Oh. Okay Interviewer, let’s rethink this. No HashSets, no arrays — I guess we’ll go primitive. Really primitive.

Java Primitive Data Type Sizes (source)

To represent 26 ones or zeros requires 26 bits. An int consists of 32 bits — this would be plenty to store the entire lowercase alphabet. Let’s replace the boolean array with an int:

int memoryInt = 0;

// 00000000 00000000 00000000 00000000

Just like the boolean array of size 26, we need to fill the corresponding ASCII value of the character in the int memory space with 1, or true.

To do this, we need to manipulate the bits in the memoryInt, and to do that, we need bitwise operation.

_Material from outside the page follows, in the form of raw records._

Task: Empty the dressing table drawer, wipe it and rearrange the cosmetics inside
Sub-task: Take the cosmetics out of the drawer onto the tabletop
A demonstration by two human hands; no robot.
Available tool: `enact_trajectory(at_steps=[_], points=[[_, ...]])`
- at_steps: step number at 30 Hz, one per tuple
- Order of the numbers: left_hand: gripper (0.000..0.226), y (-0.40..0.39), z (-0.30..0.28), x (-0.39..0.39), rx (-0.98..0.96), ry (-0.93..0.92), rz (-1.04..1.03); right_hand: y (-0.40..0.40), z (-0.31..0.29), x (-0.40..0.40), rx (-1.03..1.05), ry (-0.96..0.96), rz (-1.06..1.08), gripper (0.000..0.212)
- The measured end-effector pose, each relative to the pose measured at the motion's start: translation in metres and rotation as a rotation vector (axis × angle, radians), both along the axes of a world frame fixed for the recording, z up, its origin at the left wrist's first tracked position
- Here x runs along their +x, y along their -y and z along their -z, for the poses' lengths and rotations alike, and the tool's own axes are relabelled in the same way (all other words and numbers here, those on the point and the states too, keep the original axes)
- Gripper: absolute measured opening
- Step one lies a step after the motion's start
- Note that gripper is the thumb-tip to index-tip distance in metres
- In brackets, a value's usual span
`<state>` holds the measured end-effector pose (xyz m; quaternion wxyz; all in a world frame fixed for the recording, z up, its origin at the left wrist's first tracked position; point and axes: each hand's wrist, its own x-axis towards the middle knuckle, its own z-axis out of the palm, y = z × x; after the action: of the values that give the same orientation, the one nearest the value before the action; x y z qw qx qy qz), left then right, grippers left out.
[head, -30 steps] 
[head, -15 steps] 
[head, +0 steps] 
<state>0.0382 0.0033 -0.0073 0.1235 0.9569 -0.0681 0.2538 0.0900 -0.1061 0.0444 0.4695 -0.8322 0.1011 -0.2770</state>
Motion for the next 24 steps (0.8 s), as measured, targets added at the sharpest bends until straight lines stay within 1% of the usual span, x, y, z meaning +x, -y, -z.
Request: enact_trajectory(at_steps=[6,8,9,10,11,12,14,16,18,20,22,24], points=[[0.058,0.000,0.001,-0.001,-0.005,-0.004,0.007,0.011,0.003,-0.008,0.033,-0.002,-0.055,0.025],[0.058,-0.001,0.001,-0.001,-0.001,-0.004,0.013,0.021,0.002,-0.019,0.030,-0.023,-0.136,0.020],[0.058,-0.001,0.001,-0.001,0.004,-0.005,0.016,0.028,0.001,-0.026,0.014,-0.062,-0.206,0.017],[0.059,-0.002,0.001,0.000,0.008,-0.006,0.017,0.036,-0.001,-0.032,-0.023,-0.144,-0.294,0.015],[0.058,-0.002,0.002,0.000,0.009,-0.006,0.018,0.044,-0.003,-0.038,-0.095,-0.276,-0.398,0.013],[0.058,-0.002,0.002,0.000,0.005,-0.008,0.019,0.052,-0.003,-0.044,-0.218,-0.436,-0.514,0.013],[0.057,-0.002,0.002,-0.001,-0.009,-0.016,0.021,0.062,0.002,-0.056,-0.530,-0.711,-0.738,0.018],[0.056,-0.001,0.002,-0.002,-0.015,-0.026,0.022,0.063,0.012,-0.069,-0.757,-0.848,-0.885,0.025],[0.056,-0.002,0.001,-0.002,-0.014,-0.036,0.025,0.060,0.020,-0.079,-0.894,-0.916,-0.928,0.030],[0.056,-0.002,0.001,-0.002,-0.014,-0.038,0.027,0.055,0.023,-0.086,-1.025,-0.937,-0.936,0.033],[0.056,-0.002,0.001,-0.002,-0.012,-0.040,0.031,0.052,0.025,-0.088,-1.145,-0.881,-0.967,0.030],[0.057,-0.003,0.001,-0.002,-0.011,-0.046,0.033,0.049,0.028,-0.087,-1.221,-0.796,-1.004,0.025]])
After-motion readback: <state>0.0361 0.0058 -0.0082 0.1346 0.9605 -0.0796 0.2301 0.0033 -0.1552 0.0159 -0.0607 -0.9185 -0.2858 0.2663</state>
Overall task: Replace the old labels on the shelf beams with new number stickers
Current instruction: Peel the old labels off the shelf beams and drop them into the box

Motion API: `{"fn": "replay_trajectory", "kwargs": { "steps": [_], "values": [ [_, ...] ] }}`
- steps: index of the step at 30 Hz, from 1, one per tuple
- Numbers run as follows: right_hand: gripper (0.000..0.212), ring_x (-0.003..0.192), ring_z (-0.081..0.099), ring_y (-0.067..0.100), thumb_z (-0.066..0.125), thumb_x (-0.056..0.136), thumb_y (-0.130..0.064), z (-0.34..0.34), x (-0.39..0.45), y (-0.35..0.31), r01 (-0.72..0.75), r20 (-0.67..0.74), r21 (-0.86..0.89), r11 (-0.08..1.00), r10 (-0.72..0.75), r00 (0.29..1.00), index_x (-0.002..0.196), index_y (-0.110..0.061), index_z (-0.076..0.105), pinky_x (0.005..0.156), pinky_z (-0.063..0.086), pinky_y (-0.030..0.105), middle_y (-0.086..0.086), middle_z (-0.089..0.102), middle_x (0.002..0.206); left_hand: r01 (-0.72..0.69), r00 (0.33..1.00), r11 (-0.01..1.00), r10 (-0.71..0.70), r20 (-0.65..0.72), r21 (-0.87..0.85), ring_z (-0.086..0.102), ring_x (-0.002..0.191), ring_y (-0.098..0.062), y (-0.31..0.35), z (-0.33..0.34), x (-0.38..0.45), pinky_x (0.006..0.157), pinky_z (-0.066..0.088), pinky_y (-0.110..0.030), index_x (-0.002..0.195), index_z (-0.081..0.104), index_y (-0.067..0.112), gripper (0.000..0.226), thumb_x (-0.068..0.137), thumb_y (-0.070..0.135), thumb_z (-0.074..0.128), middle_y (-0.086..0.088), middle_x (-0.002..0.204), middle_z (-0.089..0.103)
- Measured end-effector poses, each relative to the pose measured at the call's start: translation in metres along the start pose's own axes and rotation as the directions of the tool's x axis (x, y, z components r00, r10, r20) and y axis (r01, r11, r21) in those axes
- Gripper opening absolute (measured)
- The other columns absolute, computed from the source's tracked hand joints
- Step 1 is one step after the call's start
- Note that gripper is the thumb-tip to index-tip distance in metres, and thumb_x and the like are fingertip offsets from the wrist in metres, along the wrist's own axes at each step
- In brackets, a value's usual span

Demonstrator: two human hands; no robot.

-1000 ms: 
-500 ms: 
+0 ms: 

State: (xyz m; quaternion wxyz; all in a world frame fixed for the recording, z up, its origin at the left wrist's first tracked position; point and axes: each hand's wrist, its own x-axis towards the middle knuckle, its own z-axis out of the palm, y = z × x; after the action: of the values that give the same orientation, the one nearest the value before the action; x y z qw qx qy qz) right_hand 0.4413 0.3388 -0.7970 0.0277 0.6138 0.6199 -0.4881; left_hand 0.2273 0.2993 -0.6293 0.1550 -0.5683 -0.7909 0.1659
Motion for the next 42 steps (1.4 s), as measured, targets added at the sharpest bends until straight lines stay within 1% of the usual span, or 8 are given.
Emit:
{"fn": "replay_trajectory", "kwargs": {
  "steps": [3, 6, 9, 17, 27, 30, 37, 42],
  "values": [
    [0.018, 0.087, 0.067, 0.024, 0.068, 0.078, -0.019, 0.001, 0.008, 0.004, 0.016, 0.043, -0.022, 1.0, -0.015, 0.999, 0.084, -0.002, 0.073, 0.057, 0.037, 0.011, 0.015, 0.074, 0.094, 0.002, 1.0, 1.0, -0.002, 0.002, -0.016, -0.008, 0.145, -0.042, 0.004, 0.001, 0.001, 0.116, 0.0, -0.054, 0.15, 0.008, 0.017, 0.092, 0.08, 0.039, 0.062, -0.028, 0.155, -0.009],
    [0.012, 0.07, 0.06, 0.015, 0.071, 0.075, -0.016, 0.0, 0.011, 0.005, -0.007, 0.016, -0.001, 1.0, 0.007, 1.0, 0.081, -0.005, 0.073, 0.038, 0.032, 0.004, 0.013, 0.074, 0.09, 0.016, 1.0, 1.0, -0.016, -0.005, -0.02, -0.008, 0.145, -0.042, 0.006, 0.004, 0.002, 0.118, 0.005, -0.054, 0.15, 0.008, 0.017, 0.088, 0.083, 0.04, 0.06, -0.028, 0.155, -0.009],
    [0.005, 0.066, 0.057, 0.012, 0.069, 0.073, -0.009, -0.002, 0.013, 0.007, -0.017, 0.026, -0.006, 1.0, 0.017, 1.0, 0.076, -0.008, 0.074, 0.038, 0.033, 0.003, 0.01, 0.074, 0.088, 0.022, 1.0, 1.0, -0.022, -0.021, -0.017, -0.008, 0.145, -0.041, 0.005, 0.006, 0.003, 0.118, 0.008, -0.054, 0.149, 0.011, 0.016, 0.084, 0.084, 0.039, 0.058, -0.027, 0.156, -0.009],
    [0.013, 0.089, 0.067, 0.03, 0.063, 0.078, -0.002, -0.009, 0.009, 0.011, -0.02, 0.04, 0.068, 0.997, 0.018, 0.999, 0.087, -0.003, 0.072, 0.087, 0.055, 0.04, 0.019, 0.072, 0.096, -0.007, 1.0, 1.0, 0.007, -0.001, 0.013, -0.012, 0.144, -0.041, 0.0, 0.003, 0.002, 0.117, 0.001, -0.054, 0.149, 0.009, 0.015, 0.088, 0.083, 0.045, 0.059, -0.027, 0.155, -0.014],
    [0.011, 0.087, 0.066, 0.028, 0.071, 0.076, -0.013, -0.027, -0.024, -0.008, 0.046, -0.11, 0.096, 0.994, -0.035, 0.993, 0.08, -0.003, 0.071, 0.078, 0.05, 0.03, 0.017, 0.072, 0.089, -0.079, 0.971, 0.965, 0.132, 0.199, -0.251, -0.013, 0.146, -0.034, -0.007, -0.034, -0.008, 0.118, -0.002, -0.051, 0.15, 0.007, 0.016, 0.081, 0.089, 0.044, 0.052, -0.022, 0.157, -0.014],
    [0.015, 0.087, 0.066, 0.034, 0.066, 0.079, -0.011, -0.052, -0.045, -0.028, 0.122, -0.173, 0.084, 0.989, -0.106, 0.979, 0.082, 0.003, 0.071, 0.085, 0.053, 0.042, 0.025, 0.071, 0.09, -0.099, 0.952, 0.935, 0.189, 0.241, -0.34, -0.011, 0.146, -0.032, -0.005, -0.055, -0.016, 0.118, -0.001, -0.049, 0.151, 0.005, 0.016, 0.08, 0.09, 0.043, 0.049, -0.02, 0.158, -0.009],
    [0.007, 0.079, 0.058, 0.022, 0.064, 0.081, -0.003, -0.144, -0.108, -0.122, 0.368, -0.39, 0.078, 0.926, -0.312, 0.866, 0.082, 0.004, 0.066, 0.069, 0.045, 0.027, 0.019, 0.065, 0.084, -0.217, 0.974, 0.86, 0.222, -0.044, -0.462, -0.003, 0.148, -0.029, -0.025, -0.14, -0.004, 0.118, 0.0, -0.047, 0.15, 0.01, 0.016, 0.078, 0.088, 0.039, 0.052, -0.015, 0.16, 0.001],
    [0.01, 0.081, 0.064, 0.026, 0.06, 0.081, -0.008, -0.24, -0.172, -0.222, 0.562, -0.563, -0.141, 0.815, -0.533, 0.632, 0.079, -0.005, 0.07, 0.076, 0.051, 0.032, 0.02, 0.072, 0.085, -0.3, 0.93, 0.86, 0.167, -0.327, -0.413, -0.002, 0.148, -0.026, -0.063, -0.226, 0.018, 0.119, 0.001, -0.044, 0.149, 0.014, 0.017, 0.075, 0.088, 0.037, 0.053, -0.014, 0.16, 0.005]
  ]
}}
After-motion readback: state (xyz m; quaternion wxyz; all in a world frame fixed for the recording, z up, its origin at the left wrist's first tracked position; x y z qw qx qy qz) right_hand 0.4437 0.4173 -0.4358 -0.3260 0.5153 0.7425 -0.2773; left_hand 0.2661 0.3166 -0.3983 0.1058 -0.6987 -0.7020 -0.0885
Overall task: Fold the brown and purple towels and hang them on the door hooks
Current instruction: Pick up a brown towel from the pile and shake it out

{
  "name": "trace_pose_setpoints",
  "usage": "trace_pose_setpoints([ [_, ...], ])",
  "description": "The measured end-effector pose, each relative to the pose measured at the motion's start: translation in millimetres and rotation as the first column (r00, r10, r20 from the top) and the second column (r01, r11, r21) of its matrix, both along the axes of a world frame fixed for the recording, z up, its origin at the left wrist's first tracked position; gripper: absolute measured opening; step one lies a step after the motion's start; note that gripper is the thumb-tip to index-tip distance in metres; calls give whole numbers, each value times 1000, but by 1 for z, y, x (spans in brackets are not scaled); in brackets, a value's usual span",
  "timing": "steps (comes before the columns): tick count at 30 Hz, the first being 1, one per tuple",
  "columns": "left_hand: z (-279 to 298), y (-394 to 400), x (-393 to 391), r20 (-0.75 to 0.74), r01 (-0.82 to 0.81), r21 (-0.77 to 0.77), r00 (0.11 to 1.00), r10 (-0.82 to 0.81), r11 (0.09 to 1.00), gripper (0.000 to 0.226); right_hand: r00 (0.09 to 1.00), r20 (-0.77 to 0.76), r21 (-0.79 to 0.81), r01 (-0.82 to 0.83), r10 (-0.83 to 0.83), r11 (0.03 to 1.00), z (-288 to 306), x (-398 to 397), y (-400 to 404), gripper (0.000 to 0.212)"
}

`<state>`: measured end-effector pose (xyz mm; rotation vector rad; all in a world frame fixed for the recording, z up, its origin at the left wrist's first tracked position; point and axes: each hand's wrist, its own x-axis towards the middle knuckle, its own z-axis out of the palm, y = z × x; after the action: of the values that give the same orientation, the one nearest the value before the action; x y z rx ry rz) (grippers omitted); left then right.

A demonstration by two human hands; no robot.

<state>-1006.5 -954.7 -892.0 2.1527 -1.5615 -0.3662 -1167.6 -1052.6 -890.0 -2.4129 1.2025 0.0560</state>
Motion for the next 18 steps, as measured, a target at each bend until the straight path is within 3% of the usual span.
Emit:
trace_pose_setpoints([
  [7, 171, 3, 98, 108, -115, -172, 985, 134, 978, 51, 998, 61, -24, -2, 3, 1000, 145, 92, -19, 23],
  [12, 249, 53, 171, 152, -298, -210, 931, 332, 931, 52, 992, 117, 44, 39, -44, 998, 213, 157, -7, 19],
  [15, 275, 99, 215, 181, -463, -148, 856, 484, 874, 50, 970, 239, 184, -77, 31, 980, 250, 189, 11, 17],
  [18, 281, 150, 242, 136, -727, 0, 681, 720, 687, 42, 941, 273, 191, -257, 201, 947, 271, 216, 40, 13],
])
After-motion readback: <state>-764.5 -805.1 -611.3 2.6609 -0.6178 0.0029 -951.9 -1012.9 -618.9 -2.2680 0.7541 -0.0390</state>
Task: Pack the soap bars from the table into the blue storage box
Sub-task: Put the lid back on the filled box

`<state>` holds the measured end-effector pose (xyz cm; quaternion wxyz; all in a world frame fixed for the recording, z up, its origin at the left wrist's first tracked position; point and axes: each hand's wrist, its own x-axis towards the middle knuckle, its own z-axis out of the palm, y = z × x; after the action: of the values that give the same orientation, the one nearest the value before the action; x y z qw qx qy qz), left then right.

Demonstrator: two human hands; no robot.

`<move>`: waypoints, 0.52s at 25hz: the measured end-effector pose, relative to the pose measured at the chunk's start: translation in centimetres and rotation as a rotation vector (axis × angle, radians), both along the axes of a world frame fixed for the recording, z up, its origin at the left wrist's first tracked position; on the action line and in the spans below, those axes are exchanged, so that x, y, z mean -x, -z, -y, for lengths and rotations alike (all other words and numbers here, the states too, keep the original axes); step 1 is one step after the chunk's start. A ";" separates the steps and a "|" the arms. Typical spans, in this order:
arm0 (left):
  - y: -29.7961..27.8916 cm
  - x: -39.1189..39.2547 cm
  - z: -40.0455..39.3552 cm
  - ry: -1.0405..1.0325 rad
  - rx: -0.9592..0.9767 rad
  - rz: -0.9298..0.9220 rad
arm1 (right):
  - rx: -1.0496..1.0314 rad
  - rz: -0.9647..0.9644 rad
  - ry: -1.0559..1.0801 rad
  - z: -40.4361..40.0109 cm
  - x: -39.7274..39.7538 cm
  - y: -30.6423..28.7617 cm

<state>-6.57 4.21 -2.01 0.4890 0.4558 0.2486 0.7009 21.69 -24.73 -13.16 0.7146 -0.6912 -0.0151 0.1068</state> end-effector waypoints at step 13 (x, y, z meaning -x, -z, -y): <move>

Basic Bitwise Logic (source)

Bitwise logic is similar to boolean logic:

• or: boolean || similar to bitwise |
• and: boolean && similar to bitwise &
• exclusive or: boolean/bitwise is ^
• not: boolean ! similar to bitwise ~

Two other important operations are bitwise shift right (>>) and left (<<):

How the shift left operates (source)

To set a bit at the desired location in our memoryInt, the bitwise or equals assignment |= operator will be needed, offset by the ASCII value of the character:

// example: the string is 'baa'. current character 'b' --------

int value = str.charAt(i) - 'a' 
// value = 1, move 1 place to the left in memory

memoryInt |= (1 << value)  
// 00000010

// current character 'a' --------------------------------------

value = str.charAt(i) - 'a' 
// value = 0, move 0 places to the left in memory

memoryInt |= (1 << value)  
// 00000010 --> 'b'
// 00000001 --> 'a'
// --------
// 00000011 --> memoryInt after bitwise '|', 'b' and 'a' spaces are filled

How can we check if a character is already represented in the memoryInt?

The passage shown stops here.